━━ INPUT DATA ━━

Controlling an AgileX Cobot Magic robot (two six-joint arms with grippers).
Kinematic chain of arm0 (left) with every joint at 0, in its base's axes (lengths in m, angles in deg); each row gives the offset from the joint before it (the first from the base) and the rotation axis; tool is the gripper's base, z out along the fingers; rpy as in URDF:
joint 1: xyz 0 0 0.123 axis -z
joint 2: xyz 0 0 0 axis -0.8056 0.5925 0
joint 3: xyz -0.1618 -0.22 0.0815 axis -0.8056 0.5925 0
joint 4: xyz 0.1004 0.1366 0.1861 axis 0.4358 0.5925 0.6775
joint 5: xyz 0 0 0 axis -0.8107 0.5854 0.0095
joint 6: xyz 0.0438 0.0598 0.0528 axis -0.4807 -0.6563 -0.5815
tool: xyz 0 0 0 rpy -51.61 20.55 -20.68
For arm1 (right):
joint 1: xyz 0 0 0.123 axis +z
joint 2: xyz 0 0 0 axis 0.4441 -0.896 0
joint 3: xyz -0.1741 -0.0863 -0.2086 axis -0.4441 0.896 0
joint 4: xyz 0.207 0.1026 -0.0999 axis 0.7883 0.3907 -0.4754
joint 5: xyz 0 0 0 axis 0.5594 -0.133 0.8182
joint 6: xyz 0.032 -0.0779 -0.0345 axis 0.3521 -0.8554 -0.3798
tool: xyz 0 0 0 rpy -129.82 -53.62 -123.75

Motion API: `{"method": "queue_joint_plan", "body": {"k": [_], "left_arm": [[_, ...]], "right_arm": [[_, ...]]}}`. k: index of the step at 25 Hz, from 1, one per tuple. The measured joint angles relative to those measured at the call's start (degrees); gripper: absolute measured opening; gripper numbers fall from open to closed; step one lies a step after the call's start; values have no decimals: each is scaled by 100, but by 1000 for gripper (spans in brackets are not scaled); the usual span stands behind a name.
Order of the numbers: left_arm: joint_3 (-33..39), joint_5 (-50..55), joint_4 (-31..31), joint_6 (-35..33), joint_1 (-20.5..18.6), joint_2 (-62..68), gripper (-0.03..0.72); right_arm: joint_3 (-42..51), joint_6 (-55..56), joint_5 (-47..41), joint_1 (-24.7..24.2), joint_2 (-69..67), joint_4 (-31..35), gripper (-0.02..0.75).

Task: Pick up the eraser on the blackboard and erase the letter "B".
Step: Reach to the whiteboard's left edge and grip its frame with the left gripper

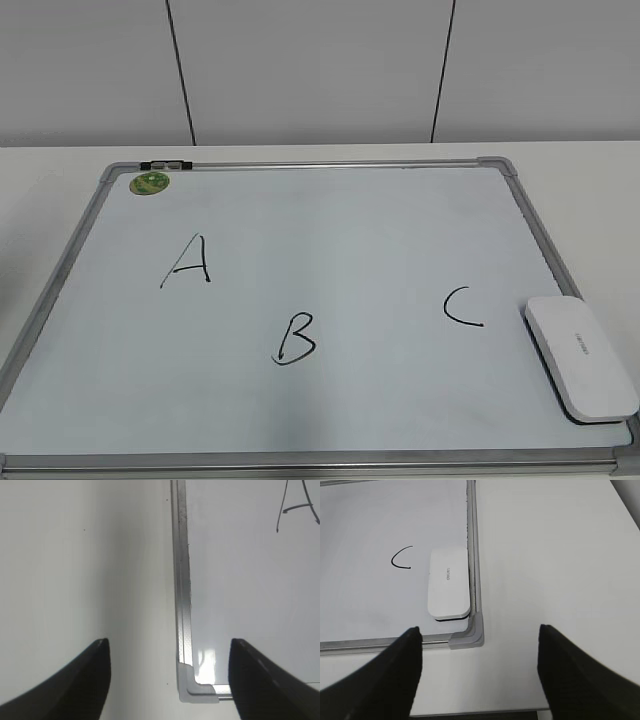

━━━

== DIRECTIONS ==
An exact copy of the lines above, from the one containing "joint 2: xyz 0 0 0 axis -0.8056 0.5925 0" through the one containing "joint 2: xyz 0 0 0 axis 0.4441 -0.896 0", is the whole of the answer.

== RESPONSE AREA ==
joint 2: xyz 0 0 0 axis -0.8056 0.5925 0
joint 3: xyz -0.1618 -0.22 0.0815 axis -0.8056 0.5925 0
joint 4: xyz 0.1004 0.1366 0.1861 axis 0.4358 0.5925 0.6775
joint 5: xyz 0 0 0 axis -0.8107 0.5854 0.0095
joint 6: xyz 0.0438 0.0598 0.0528 axis -0.4807 -0.6563 -0.5815
tool: xyz 0 0 0 rpy -51.61 20.55 -20.68
For arm1 (right):
joint 1: xyz 0 0 0.123 axis +z
joint 2: xyz 0 0 0 axis 0.4441 -0.896 0

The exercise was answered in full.